A company in charge of decommissioning three former nuclear power plants in the U.S., with two more on the way, recently absorbed a joint venture with a Canadian engineering services company, a spokesperson said this week.
Consolidated Decommissioning International (CDI), part-owned by Holtec International and SNC-Lavalin, was formally taken over by Holtec Jan. 19, a company spokesperson told RadWaste Monitor via email Thursday.
Now, Holtec Decommissioning International (HDI), the Camden, N.J., nuclear services company’s decommissioning branch, will “perform all activities previously performed by CDI at all of its sites, including managing and performing decommissioning and spent fuel management activities,” the spokesperson said.
Holtec terminated its general contractor agreement with CDI in December, the spokesperson said.

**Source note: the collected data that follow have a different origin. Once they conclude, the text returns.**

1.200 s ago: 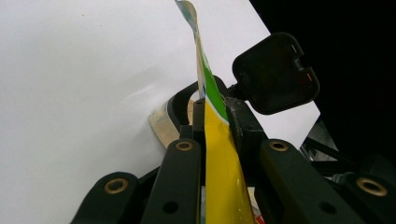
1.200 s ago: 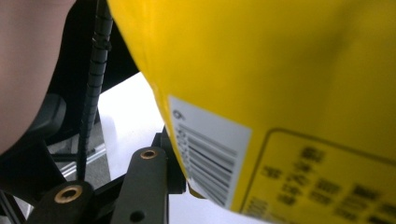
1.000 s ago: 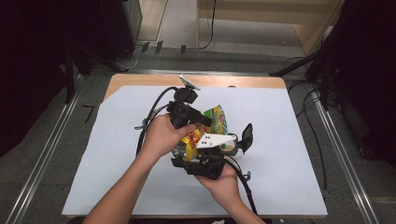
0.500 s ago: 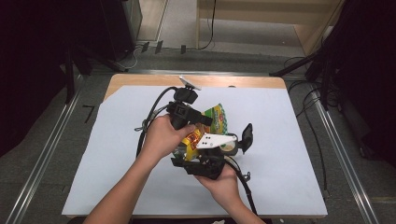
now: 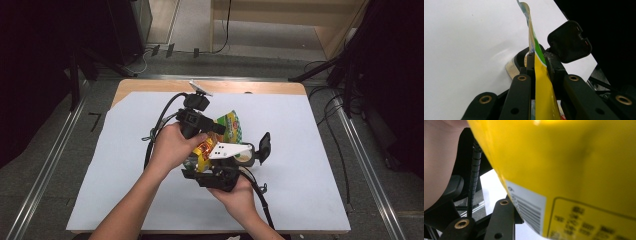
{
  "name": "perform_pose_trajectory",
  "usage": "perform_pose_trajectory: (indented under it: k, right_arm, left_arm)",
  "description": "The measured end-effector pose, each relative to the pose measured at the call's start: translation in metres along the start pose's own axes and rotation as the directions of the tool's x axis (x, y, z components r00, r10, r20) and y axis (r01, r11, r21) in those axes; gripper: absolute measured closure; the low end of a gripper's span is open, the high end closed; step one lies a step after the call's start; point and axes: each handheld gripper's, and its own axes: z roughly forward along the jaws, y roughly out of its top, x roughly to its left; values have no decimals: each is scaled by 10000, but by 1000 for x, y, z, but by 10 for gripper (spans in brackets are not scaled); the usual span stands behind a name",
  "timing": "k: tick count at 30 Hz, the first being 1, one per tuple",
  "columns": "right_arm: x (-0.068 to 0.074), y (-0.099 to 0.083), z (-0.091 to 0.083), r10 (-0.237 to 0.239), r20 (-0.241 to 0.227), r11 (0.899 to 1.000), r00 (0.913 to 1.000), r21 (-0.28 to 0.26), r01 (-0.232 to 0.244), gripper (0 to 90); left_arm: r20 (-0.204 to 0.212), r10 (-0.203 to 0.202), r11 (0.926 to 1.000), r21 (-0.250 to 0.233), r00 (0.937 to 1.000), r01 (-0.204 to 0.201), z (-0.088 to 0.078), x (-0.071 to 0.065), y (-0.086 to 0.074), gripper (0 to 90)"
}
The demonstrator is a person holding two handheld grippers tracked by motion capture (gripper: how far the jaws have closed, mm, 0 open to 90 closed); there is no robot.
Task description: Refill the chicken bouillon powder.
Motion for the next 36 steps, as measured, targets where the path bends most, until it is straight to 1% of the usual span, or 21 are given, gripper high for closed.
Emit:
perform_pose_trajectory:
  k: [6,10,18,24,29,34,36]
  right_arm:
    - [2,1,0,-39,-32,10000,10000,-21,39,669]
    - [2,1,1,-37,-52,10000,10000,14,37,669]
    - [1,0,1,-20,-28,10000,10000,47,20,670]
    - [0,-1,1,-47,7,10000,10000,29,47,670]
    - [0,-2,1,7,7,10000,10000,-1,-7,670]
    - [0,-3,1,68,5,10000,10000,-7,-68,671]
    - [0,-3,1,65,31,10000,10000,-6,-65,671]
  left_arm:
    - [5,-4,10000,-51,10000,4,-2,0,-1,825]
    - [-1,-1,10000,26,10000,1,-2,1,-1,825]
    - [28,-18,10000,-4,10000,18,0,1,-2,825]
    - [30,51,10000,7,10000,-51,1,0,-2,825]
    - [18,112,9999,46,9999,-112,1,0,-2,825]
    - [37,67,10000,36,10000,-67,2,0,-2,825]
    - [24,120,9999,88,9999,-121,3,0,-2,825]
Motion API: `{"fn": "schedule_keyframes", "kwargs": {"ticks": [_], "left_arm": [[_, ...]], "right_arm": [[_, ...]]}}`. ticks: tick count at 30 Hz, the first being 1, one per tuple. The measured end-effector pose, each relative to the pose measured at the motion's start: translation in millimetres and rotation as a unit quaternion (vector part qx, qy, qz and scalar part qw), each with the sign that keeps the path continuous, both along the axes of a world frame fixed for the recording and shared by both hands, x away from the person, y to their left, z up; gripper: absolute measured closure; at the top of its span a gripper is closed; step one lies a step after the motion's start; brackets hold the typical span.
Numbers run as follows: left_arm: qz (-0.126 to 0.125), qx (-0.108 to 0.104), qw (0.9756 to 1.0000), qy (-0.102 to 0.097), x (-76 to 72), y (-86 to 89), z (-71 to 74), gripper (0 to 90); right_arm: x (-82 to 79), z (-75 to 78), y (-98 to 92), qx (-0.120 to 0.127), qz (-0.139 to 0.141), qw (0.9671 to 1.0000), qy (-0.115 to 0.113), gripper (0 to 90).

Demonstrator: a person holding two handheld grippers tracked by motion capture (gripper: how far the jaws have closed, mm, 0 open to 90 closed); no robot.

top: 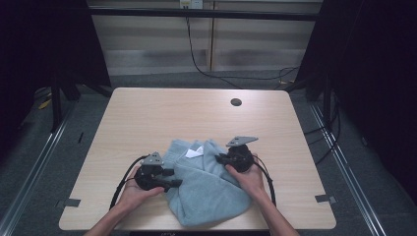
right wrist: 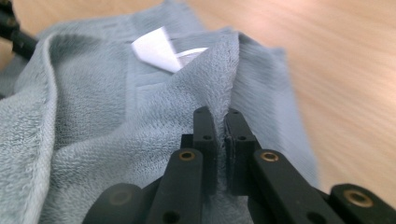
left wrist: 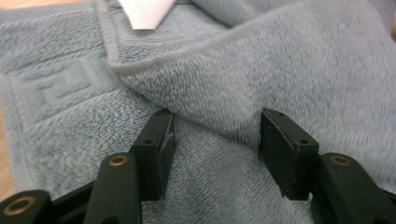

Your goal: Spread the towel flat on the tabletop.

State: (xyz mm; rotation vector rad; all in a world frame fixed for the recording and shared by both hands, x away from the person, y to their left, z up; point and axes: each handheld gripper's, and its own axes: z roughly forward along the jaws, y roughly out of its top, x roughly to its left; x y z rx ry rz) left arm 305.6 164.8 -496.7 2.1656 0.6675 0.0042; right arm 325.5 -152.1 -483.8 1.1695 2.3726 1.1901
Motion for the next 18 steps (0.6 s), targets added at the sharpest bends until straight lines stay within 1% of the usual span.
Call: {"fn": "schedule_keyframes", "kwargs": {"ticks": [1,2,3,4,5,7,9,11,12,13,14,16,17,18], "left_arm": [[-0.001,-0.001,1.0,-0.001,-0.4,0.5,-0.2,47.2],[0.0,0.001,1.0,-0.001,-1.0,0.8,0.2,47.2],[0.0,0.004,1.0,-0.002,-1.7,1.3,0.5,47.4],[0.001,0.003,1.0,-0.003,-2.8,1.5,0.5,47.5],[0.0,0.007,1.0,-0.004,-3.3,2.0,0.6,47.5],[0.001,0.006,1.0,-0.007,-5.2,2.7,0.3,47.7],[0.0,0.012,0.9999,-0.011,-6.6,3.1,0.8,47.7],[0.002,0.012,0.9999,-0.011,-7.4,2.8,0.8,47.6],[0.001,0.011,0.9999,-0.01,-7.7,2.6,0.7,47.6],[0.0,0.014,0.9998,-0.011,-7.9,3.1,1.1,47.6],[0.001,0.011,0.9999,-0.013,-7.9,2.7,0.8,47.7],[0.0,0.014,0.9998,-0.016,-7.9,2.7,0.8,47.7],[0.001,0.011,0.9998,-0.015,-7.9,2.5,0.5,47.7],[0.001,0.017,0.9996,-0.024,-6.7,3.0,0.2,47.8]], "right_arm": [[-1.8,6.1,-9.3,0.006,-0.017,0.9998,-0.006,86.3],[-1.8,6.1,-9.3,0.006,-0.017,0.9998,-0.006,86.3],[-3.1,10.2,-14.8,0.011,-0.025,0.9996,-0.01,86.3],[-8.4,21.2,-29.0,0.022,-0.043,0.9985,-0.026,86.3],[-8.4,21.2,-29.0,0.022,-0.043,0.9985,-0.026,86.3],[-16.8,29.3,-42.7,0.024,-0.06,0.9971,-0.04,86.3],[-27.7,29.9,-56.1,0.01,-0.072,0.9965,-0.041,86.3],[-37.5,24.5,-68.5,0.006,-0.078,0.9965,-0.028,86.2],[-48.4,16.7,-79.9,0.002,-0.083,0.9965,-0.013,85.8],[-48.4,16.7,-79.9,0.002,-0.083,0.9965,-0.013,85.8],[-54.8,11.9,-84.7,-0.001,-0.085,0.9964,0.002,85.5],[-62.6,6.0,-88.8,-0.011,-0.085,0.9963,0.014,82.1],[-66.4,3.3,-90.7,-0.01,-0.087,0.9959,0.024,77.1],[-68.5,5.0,-92.9,-0.009,-0.095,0.9952,0.019,63.5]]}}
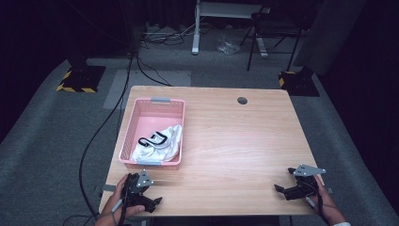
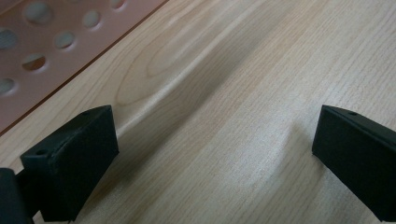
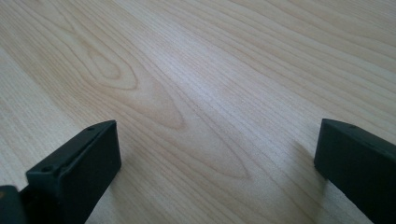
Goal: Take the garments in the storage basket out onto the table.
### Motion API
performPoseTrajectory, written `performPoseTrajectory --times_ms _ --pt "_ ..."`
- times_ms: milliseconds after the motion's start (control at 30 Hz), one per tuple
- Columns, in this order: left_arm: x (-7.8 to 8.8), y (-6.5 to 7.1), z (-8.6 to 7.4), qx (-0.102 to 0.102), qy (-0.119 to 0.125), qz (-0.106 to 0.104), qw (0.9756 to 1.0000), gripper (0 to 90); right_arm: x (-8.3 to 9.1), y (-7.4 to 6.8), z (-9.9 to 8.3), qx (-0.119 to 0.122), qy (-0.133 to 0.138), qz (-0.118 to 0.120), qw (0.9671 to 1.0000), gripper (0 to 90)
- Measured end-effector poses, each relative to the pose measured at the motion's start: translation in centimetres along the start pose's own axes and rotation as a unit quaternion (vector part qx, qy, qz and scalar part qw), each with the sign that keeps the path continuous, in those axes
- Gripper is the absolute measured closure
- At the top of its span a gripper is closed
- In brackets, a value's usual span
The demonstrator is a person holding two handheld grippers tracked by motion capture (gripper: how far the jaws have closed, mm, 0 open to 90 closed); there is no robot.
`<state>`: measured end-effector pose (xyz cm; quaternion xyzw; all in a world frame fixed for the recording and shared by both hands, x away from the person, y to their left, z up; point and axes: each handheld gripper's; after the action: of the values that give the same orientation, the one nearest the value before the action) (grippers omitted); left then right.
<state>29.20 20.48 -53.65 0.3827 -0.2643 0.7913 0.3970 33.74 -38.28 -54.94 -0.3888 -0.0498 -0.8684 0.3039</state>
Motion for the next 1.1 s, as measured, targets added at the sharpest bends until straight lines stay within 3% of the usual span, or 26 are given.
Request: performPoseTrajectory --times_ms 267,533,700,867,1100 --pt "0.0 0.2 0.0 0.011 -0.003 0.008 0.9999 0.0 0.0 0.0 0.0 0.0 0.0 0.0 1.0 0.6" --pt "0.1 0.3 0.6 0.009 -0.025 0.009 0.9996 0.4 0.0 0.0 0.0 -0.001 0.0 -0.001 1.0 0.6" --pt "0.3 0.5 0.9 0.021 -0.038 0.019 0.9989 2.6 0.0 0.0 0.0 -0.001 0.0 -0.001 1.0 0.6" --pt "1.0 0.6 1.4 0.021 -0.027 0.018 0.9992 3.5 0.0 0.0 0.0 -0.001 0.0 -0.001 1.0 0.6" --pt "1.7 0.8 2.1 0.008 -0.023 0.033 0.9992 3.6 0.0 0.0 0.0 -0.002 0.0 -0.001 1.0 0.6"
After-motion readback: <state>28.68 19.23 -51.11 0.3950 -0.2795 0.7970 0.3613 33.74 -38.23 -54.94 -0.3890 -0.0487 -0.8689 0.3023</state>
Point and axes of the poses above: each handheld gripper's, and its own axes: x roughly backward along the jaws, z roughly out of its top, y roughly to its right, and after that the axes turned 12 degrees about -x, right-handed
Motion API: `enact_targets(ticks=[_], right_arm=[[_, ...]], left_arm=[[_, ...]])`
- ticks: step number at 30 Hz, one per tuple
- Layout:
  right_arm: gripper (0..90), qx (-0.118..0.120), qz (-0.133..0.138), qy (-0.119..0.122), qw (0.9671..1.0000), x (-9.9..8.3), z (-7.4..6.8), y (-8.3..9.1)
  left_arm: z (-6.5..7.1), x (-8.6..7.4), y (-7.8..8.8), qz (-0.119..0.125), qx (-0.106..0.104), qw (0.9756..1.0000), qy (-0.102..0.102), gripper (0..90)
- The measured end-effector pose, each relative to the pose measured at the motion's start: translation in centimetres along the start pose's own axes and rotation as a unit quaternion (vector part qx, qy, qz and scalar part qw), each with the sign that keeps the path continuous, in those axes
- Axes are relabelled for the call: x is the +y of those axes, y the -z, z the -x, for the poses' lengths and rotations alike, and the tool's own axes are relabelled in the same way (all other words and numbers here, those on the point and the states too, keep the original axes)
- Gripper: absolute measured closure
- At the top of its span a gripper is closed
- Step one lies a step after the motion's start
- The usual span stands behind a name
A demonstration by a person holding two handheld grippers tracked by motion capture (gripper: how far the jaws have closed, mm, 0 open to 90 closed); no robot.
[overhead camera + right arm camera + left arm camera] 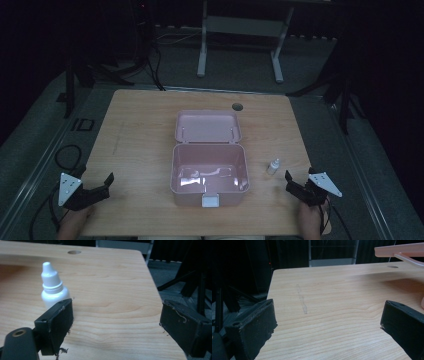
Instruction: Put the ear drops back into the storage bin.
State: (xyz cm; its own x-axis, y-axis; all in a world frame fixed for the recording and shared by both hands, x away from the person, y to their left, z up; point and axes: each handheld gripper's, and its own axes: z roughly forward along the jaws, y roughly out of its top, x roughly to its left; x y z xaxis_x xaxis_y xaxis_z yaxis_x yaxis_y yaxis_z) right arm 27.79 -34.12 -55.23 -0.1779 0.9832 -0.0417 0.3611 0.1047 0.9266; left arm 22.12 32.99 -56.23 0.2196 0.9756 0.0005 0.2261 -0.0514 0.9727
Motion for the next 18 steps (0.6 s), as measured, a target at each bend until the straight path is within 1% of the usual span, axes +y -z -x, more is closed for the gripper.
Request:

Among the sites CDI has been decommissioning is Michigan’s Palisades Nuclear Generating Station. Holtec notified the Nuclear Regulatory Commission on Tuesday that the joint venture would no longer be Palisades’ general contractor.
NRC in December approved the Covert, Mich., plant’s sale to Holtec from Entergy for decommissioning. Holtec has said that it could finalize the transaction by June or so.
Holtec said Tuesday that the change “moots” concerns raised by anti-nuclear group Beyond Nuclear in its February 2021 request for a hearing on Palisades’s sale. Beyond Nuclear’s contentions called into question “the business character of SNCLavalin, the minority upstream corporate parent of CDI,” Holtec said.
Beyond Nuclear said the Montreal-based engineering services company has “been debarred, seen their officers and employees convicted of bribery for contracts in multiple countries, generated illegal campaign contributions, and other civil and criminal wrongdoing.”
In 2015, SNC-Lavalin was charged with fraud and a violation of Canada’s Corruption of Foreign Public Officials Act for allegedly bribing officials in Libya from 2001 to 2011 with the goal of securing business in the country.
SNC-Lavalin in 2013 also agreed not to take on construction projects funded by the World Bank for 10 years following a scandal involving misconduct related to a bridge construction project in Bangladesh. The international monetary body lifted those sanctions early in 2021 since the company was compliant with the agreement.
SNC-Lavalin did not return a request for comment by deadline Friday for RadWaste Monitor.
In addition to Palisades, Holtec is also decommissioning New Jersey’s Oyster Creek plant, New York’s Indian Point plant, and the Pilgrim plant in Massachusetts. NRC in December also approved the company’s application to take over spent fuel management operations at the already-decommissioned Big Rock Point nuclear plant in Michigan.